• Work request: One number alone answers this: the count of lines below in which the word "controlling" is found.

• Dataset content:
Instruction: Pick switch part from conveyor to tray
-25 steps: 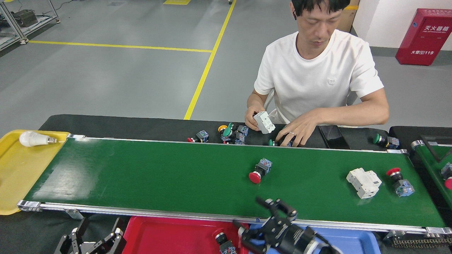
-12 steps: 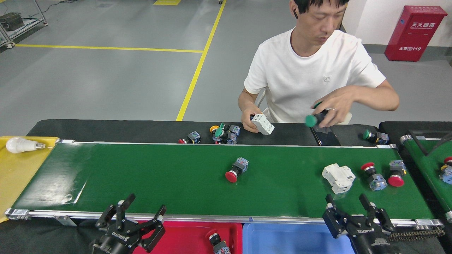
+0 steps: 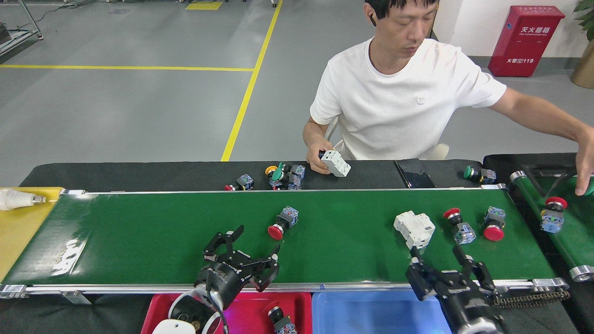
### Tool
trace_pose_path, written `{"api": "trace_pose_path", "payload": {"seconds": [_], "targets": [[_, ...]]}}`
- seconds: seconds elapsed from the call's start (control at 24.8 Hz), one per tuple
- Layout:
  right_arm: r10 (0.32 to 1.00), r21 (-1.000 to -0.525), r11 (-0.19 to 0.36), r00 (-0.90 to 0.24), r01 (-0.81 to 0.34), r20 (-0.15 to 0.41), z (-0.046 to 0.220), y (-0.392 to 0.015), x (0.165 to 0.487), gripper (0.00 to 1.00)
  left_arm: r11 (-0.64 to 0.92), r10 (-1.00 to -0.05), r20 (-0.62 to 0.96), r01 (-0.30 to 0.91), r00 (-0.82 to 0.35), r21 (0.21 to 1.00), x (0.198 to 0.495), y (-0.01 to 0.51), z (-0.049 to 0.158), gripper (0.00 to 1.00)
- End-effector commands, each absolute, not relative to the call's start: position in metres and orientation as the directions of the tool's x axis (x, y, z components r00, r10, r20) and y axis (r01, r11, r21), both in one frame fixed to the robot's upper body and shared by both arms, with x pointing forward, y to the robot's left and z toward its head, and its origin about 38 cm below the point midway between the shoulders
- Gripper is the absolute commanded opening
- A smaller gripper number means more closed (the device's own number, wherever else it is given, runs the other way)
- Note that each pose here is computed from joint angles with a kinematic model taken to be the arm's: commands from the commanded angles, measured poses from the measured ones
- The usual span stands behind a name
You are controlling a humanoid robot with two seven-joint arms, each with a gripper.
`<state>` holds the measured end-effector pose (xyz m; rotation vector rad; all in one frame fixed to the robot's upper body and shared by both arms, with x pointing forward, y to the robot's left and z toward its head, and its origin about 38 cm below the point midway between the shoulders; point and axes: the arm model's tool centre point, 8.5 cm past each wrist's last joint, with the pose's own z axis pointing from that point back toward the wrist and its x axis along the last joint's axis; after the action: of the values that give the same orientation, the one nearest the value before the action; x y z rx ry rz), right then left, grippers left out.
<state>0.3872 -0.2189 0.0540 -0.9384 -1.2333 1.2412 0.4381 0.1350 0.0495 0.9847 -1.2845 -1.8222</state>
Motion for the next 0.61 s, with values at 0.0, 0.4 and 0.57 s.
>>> {"api": "trace_pose_path", "payload": {"seconds": [0.0,0.4,0.57], "targets": [[0.986,-0.980,0.126,-0.087,-0.156,0.140,0.059,-0.211,0.402,0.98,-0.271,-0.865,-0.203,0.088,-0.460,0.959,0.452,0.133,0.061,1.00],[0.985,-0.976,0.092,-0.127,-0.197,0.118,0.056,-0.186,0.439,0.98,-0.307,-0.853,-0.198,0.156,-0.483,0.939,0.480,0.133,0.050,0.80],[0.982,-0.971,0.066,-0.158,-0.230,0.104,0.049,-0.175,0.448,0.59,-0.305,-0.853,-0.196,0.158,-0.484,0.939,0.480,0.138,0.044,0.15]]}}
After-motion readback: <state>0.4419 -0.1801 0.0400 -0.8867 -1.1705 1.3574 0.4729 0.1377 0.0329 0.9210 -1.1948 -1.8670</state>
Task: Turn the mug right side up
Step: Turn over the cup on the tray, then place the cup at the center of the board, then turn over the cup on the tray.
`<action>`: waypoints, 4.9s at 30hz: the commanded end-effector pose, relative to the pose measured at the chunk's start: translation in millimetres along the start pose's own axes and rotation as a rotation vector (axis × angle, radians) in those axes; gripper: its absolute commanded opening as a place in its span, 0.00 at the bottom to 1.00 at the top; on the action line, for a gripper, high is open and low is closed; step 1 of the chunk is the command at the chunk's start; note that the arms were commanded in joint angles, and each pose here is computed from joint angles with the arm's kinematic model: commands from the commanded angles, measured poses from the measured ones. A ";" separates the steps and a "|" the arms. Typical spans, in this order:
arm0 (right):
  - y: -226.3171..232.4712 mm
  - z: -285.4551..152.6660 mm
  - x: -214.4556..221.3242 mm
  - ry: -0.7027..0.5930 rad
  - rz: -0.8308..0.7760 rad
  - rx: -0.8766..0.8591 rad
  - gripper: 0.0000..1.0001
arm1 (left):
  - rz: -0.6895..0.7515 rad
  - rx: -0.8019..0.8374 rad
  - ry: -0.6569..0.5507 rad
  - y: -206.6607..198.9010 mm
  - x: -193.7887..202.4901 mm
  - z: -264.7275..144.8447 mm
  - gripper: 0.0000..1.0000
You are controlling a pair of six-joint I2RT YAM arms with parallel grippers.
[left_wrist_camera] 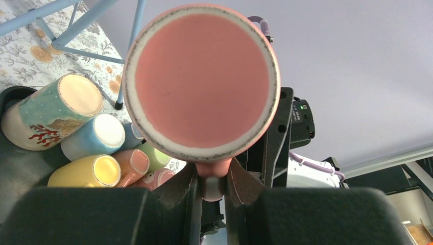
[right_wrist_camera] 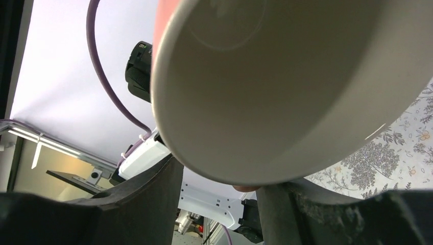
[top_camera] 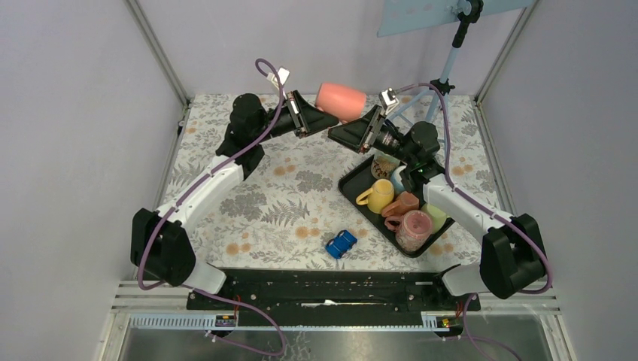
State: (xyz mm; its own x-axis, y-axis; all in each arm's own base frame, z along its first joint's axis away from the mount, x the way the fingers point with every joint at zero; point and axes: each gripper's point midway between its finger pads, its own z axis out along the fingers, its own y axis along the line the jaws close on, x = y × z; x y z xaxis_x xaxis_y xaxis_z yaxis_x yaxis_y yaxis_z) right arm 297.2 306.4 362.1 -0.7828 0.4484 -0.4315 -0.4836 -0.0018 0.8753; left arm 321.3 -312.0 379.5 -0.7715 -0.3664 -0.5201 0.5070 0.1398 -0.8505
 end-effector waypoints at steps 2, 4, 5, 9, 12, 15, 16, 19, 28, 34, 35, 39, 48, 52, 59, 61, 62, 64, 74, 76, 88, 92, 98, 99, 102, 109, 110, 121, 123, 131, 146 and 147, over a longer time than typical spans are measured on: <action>34.6 8.7 -13.1 -0.026 -0.072 -0.103 0.55 | 0.142 0.169 -0.052 -59.3 -11.7 -13.9 0.00; 38.3 10.5 -15.4 -0.029 -0.073 -0.114 0.51 | 0.137 0.169 -0.049 -57.8 -9.8 -15.1 0.00; 39.6 11.1 -16.6 -0.031 -0.074 -0.116 0.50 | 0.135 0.171 -0.047 -58.0 -8.4 -15.7 0.00; 40.9 13.1 -19.7 -0.037 -0.080 -0.113 0.43 | 0.123 0.170 -0.045 -54.9 -4.4 -18.1 0.00; 39.9 14.3 -20.4 -0.038 -0.081 -0.108 0.35 | 0.120 0.167 -0.044 -53.3 -1.4 -20.0 0.00; 38.0 15.8 -20.2 -0.036 -0.084 -0.095 0.25 | 0.116 0.159 -0.042 -49.6 1.4 -21.3 0.00; 38.5 16.2 -20.0 -0.035 -0.089 -0.091 0.20 | 0.114 0.158 -0.040 -48.7 2.3 -21.6 0.00; 34.3 17.6 -18.7 -0.032 -0.106 -0.061 0.01 | 0.116 0.151 -0.038 -44.7 5.1 -22.3 0.00; 9.7 21.3 -12.0 -0.015 -0.215 0.137 0.00 | 0.131 0.054 -0.056 -14.5 9.8 -23.6 0.27; -7.2 21.7 -12.8 -0.011 -0.282 0.276 0.00 | 0.158 -0.048 -0.071 9.5 12.8 -28.5 0.63; -12.3 21.5 -13.2 -0.008 -0.289 0.304 0.00 | 0.162 -0.067 -0.073 14.3 13.8 -30.3 0.69; -26.6 20.6 -15.9 0.003 -0.320 0.402 0.00 | 0.191 -0.152 -0.083 31.4 18.6 -40.6 0.99; -75.9 17.5 -23.2 0.055 -0.379 0.668 0.00 | 0.287 -0.499 -0.150 73.3 14.7 -88.4 0.99; -103.0 20.8 -28.9 0.091 -0.421 0.787 0.00 | 0.341 -0.622 -0.158 79.1 12.9 -112.6 0.99; -170.6 27.0 -33.7 0.200 -0.507 1.011 0.00 | 0.377 -0.699 -0.130 80.0 17.5 -131.3 0.99; -191.8 31.3 -37.5 0.227 -0.528 1.069 0.00 | 0.384 -0.700 -0.121 79.8 20.5 -134.1 0.99; -201.4 32.7 -39.4 0.239 -0.540 1.095 0.00 | 0.391 -0.704 -0.119 79.4 20.6 -135.7 0.99; -220.8 34.6 -41.9 0.266 -0.558 1.142 0.00 | 0.412 -0.716 -0.107 78.8 20.7 -138.7 0.99; -293.7 42.1 -36.1 0.368 -0.603 1.246 0.00 | 0.445 -0.706 -0.073 67.7 20.7 -140.9 0.99; -299.8 42.1 -33.3 0.378 -0.602 1.252 0.00 | 0.442 -0.702 -0.069 67.6 22.6 -140.7 0.99; -316.9 26.2 -17.4 0.441 -0.564 1.300 0.00 | 0.427 -0.700 -0.046 75.7 29.4 -139.0 0.99; -322.4 21.1 -13.8 0.459 -0.551 1.323 0.00 | 0.428 -0.693 -0.038 75.4 30.4 -137.9 0.99; -326.3 19.3 -10.1 0.466 -0.538 1.332 0.00 | 0.429 -0.691 -0.034 76.2 31.8 -138.0 0.99; -326.1 19.0 -9.9 0.466 -0.538 1.333 0.04 | 0.428 -0.690 -0.032 76.5 32.2 -137.8 0.99; -324.9 19.6 -10.8 0.460 -0.533 1.331 0.16 | 0.428 -0.689 -0.032 76.7 32.7 -137.8 0.99; -321.4 23.4 -11.0 0.459 -0.521 1.323 0.46 | 0.427 -0.684 -0.027 76.8 32.8 -136.3 0.99; -321.4 23.3 -10.7 0.458 -0.519 1.323 0.48 | 0.427 -0.684 -0.027 76.8 32.8 -136.5 0.99; -285.8 24.9 -16.4 0.428 -0.519 1.300 0.67 | 0.432 -0.636 -0.008 74.4 36.8 -129.6 0.99; -269.8 25.6 -19.3 0.413 -0.518 1.279 0.73 | 0.435 -0.614 0.000 74.2 38.5 -126.3 0.99; -192.6 14.5 -26.4 0.338 -0.543 1.184 1.00 | 0.487 -0.553 0.022 71.1 54.7 -104.6 0.99; -102.3 -89.6 -16.6 0.155 -0.516 1.224 1.00 | 0.540 -0.530 0.121 85.5 94.2 -61.1 0.99; -98.9 -96.6 -15.9 0.138 -0.511 1.230 1.00 | 0.553 -0.524 0.136 88.4 97.5 -56.3 0.99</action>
State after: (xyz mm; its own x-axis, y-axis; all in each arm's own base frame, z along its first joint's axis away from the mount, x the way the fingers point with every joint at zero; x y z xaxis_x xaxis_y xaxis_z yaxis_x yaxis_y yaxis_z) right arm 338.9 235.1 249.5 -0.7123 -0.0142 -0.7017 -0.2010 0.9620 0.1847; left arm 260.1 -267.2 250.4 -0.5788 -0.0364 -0.8147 0.5559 0.7133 -0.4268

• Exercise result: 2